What this task involves: Beginning with the line where "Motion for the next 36" appears, repeat every remaining line of the entries exactly, the last line included.

Source material:
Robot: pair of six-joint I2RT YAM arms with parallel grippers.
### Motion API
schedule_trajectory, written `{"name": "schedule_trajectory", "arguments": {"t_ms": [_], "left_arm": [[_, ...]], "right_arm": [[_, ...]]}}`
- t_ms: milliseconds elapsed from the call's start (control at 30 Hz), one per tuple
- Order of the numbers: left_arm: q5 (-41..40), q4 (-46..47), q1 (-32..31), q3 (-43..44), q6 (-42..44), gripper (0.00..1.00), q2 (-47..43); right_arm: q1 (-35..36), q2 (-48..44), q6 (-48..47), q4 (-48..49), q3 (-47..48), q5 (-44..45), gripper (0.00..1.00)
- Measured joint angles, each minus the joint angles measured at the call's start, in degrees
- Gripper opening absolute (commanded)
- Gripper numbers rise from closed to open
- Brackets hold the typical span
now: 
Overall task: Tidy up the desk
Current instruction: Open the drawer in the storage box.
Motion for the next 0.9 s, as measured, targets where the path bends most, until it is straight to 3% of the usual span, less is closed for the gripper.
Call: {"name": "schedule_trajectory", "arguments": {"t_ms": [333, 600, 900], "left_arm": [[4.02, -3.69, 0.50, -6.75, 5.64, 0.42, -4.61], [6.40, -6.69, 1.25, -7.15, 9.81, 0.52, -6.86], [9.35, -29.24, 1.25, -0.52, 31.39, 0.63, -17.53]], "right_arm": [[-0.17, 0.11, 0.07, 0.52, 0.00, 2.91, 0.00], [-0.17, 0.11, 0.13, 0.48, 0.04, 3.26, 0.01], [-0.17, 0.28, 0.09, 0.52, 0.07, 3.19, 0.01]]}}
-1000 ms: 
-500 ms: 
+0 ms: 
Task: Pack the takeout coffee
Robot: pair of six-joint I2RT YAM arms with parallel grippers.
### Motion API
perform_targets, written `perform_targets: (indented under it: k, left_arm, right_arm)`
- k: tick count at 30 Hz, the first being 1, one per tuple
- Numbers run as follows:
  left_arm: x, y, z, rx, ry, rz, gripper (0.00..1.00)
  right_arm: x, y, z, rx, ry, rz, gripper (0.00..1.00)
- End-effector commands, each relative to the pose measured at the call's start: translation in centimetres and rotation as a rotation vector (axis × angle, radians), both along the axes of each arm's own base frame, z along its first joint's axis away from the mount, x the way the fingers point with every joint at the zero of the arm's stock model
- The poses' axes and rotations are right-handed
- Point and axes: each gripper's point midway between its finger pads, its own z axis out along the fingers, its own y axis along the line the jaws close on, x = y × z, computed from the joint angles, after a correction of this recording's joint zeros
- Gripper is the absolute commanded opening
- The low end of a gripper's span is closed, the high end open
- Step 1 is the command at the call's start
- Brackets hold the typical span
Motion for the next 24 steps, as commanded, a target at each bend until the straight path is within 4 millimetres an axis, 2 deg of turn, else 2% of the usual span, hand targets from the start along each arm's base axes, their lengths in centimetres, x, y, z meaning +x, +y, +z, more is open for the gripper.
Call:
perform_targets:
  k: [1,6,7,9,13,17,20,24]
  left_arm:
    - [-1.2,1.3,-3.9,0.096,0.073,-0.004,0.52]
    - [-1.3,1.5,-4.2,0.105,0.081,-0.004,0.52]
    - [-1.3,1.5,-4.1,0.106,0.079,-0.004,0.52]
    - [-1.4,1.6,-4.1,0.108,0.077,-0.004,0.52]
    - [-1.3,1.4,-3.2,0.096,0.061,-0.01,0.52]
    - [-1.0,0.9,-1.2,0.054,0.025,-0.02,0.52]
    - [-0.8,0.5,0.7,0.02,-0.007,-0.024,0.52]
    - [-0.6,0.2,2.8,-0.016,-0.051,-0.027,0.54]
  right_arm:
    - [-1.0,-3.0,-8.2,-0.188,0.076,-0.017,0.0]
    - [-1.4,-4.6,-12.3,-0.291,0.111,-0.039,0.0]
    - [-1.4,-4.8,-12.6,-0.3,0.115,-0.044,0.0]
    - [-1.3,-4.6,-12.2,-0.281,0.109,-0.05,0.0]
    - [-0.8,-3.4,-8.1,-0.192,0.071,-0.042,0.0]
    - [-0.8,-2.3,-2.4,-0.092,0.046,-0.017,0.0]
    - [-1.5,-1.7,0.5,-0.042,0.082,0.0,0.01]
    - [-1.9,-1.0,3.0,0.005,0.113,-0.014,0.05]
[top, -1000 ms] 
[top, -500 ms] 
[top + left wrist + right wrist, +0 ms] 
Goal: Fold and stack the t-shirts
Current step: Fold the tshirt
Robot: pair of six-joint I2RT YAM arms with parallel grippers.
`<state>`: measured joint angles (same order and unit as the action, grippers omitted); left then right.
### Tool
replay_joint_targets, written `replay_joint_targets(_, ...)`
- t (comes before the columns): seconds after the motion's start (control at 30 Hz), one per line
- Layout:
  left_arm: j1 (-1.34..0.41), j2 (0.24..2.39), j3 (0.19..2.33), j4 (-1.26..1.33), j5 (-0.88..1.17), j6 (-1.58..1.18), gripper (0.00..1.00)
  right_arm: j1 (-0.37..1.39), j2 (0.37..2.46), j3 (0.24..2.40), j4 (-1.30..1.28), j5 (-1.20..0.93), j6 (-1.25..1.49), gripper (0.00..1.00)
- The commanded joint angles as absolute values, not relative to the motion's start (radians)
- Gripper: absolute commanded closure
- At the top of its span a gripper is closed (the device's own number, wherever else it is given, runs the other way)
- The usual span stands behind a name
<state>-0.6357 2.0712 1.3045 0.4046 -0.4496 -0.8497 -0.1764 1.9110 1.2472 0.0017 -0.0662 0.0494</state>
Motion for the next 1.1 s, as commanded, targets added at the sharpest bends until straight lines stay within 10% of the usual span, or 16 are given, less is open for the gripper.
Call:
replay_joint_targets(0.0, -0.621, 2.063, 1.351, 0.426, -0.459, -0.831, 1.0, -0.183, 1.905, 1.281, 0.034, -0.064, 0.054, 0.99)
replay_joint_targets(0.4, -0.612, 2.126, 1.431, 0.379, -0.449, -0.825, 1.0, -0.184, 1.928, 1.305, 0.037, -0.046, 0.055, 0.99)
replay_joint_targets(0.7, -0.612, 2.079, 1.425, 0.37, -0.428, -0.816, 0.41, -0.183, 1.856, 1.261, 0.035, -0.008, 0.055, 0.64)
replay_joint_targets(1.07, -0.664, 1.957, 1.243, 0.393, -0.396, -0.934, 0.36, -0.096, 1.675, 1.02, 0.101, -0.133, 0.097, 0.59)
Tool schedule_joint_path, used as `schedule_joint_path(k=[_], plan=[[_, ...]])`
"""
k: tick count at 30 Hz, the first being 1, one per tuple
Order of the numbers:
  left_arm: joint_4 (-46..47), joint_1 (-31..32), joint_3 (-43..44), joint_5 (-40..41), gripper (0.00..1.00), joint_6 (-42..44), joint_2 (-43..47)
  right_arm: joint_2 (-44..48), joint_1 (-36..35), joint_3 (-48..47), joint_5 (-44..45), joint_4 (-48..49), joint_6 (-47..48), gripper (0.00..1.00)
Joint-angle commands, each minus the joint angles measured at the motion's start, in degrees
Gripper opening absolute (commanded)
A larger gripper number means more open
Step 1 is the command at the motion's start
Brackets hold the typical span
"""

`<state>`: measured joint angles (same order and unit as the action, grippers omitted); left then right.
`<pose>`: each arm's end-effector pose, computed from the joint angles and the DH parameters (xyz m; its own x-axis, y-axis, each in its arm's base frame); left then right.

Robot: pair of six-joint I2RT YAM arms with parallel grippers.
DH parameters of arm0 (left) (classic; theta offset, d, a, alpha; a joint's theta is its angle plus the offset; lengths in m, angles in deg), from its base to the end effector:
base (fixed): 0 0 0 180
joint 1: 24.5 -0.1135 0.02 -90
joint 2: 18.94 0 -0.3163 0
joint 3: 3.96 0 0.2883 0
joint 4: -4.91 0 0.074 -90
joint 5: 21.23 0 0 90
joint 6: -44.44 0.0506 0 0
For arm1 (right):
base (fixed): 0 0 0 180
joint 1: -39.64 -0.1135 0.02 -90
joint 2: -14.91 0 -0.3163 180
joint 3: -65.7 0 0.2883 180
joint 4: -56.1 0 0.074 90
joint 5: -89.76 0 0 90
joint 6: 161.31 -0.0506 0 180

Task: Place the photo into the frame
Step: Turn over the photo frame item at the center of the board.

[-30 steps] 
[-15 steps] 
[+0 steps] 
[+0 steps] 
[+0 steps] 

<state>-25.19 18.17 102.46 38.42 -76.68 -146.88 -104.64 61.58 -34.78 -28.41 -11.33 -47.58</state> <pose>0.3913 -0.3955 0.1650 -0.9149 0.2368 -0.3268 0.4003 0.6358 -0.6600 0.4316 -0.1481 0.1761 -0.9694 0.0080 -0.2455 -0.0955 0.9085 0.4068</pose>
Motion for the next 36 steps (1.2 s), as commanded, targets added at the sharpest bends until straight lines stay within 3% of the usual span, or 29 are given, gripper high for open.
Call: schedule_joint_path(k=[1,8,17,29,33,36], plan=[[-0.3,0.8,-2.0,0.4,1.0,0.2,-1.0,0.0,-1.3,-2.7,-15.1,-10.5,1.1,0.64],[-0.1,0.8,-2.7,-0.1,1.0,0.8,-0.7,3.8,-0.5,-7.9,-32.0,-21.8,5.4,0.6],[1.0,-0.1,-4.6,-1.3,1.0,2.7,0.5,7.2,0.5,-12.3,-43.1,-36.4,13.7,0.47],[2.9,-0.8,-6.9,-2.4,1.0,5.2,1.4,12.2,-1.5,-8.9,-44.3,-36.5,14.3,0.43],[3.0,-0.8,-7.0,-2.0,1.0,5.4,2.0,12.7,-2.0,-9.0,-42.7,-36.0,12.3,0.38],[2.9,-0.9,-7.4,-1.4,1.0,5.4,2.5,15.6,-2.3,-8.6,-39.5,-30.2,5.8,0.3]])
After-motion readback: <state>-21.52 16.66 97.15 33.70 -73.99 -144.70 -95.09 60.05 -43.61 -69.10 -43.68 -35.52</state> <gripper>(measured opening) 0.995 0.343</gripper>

Reply:
Motion for the next 36 steps (1.2 s), as commanded, targets added at the sharpest bends until straight lines stay within 3% of the usual span, or 29 are given, gripper high for open.
Call: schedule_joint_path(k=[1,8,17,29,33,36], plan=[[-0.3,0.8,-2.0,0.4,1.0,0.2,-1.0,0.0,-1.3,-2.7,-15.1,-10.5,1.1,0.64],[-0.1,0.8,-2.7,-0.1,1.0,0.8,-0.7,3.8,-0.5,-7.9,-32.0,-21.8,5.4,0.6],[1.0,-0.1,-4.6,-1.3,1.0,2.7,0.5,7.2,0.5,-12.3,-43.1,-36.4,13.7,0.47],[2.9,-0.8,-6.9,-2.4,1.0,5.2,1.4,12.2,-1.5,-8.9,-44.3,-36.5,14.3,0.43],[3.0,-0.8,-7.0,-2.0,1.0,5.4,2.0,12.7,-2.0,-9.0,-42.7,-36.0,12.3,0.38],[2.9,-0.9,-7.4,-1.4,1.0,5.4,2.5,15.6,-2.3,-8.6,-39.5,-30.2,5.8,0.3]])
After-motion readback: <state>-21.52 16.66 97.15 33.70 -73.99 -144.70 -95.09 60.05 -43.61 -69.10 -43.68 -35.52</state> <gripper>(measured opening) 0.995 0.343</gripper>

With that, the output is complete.